Eighteen-year-old eyes. A future in business.

It was all the luggage I needed for Grandpa’s 2005 Kia.

And close to 300 miles later, some of the first mist I got on that luggage came from exiting that old car, too. 

Thanks to my 80-plus-year-old grandpa’s will to tow an eager freshman out to Western New York, he gifted those eyes with a sight of one of the world’s natural wonders: Niagara Falls.

Easily the furthest trip we’d been on, we were miles away from Bella Napoli in Latham, Alex’s Barber Shop in Albany and River Road in Bethlehem.

We weren’t signing a loan at CAP COM or doing our morning cryptoquip contests in the pages of the Times Union.

Instead, he was helping me transition to a world outside my own.

He was equipping me for a life where increasing knowledge every day of my life would be my North Star: my time at the University at Buffalo.

That celestial body, however, didn’t go without its changes.
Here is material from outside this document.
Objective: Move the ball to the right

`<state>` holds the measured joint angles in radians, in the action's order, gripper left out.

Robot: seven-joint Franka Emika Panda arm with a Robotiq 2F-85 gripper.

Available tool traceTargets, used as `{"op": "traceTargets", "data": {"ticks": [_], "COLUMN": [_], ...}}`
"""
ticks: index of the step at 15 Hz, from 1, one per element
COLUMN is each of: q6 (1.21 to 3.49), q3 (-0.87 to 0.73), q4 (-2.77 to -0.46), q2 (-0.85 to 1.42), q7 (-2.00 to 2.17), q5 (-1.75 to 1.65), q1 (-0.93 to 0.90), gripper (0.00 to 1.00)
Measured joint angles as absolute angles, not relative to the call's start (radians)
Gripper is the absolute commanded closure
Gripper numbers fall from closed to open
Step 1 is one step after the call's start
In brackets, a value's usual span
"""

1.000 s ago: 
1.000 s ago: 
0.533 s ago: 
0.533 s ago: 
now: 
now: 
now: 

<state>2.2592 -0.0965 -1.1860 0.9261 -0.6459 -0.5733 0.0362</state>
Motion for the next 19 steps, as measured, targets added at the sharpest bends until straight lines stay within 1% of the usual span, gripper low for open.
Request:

My future in business eventually turned into this, where my hours flipping through the Times Union pale in comparison to the all-nighters at The Spectrum’s office, learning about James O. Putnam or cooking up FOIL requests to get card swipe records from the state’s largest public institution.

Not even I could see the shine on this star.

It took the guidance of a friend, Kenneth Kashif-Thomas, who suggested my myriad of opinions was worthy of instilling in print. It also took advisors like Jody Biehl and Luke Hammill to propel my work to new levels.

Now, as I depart my course, I’m charging into a career in community reporting and tasked with covering nearby municipalities.

And it feels like I’m doing the integral work at The Spectrum all over again, as this independent student newspaper and its small little basement office has built me from the ground up.

That foundation was formed by veteranned UB reporters like Max Kalnitz, Thomas Zafonte, Brian Evans and Tanveen Vohra, who had been rocks and believed in my work, challenging me to move my reporting further.

Active staff like my beloved brother Brenton, Jacklyn Walters, Sam Vargas, Lauryn King and more have championed our paper, and I’m oh so proud of the efforts they’ve taken to continue it over the past few years.

So now, as prospective greats like Alexandra Moyen, Reilly Mullen, Justin Weiss and Alexander Brown take the reins, I won’t be the old man ripping apart pieces anymore. I sure as heck won’t be trying to film a TikTok, either.

I won’t be spotting ripped off bookstore roofs anymore.

And I won’t be combing through the University Archives in search of every single name ever put on a building or place (phew).

So if I’m facing the final curtain, I’m proud of the four years of acts I’ve performed.

And unfortunately, there’ll be no encore.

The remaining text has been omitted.